Stored entries:
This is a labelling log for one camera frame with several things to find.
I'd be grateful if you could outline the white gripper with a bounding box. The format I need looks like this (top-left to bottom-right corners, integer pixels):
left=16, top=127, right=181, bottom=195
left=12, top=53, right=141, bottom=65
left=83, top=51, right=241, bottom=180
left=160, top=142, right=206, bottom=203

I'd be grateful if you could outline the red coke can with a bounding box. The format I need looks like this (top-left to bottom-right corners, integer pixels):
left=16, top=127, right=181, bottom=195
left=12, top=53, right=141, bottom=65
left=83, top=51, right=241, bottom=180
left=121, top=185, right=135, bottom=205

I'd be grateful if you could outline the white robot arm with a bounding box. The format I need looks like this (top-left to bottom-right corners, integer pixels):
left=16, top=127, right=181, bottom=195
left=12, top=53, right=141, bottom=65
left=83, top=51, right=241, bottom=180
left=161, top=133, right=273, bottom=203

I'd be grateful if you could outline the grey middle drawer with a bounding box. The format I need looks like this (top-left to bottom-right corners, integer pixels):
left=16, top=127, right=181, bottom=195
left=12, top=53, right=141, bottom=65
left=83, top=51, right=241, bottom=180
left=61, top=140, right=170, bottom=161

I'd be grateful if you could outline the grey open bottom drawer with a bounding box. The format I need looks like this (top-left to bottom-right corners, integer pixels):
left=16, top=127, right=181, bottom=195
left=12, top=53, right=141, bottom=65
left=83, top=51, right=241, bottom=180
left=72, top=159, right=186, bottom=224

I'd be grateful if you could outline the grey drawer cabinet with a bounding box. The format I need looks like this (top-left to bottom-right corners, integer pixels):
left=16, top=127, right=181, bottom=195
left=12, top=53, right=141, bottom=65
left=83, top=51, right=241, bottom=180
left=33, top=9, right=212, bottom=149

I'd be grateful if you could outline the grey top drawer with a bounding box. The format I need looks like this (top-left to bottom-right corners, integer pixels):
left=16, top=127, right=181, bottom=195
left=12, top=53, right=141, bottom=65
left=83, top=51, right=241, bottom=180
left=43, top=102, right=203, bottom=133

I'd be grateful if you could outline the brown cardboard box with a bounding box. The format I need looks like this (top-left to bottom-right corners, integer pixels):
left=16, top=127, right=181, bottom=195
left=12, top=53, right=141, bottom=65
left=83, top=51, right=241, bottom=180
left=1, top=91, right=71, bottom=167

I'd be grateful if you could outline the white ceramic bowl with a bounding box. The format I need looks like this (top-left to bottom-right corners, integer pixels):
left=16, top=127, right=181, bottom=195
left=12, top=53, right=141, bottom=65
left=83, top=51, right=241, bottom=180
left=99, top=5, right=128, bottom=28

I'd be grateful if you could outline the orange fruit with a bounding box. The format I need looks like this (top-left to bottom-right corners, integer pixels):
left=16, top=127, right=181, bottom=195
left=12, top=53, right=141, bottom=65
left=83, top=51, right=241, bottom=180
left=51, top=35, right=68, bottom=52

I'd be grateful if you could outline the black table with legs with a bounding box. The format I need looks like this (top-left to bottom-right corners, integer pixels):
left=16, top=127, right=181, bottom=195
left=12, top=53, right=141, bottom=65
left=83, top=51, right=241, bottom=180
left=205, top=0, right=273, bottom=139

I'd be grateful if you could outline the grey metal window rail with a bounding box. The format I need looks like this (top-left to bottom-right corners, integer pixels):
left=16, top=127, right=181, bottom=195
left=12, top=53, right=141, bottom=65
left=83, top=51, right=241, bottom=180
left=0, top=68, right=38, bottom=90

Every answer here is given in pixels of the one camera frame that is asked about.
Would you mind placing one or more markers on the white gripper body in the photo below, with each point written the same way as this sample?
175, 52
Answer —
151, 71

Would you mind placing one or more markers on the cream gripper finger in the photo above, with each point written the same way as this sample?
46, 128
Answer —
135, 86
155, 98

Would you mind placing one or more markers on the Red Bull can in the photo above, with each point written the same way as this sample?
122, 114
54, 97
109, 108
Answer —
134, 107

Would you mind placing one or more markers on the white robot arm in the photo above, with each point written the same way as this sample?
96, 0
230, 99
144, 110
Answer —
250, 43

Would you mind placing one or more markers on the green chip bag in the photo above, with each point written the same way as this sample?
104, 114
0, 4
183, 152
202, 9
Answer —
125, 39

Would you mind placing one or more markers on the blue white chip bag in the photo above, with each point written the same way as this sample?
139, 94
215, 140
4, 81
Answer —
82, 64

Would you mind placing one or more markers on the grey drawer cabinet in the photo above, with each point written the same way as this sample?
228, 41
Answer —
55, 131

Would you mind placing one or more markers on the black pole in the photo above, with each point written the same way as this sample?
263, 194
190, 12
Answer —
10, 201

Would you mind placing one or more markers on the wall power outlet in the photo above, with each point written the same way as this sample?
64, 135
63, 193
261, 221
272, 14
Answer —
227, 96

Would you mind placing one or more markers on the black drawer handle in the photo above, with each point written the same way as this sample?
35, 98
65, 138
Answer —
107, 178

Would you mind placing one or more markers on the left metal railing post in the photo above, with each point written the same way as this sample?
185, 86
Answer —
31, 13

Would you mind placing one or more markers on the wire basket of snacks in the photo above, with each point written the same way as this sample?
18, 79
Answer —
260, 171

Exercise prompt:
What is the number of lines in the entries above that hold the string "frame"? Please state that number alone.

Reply to the task:
2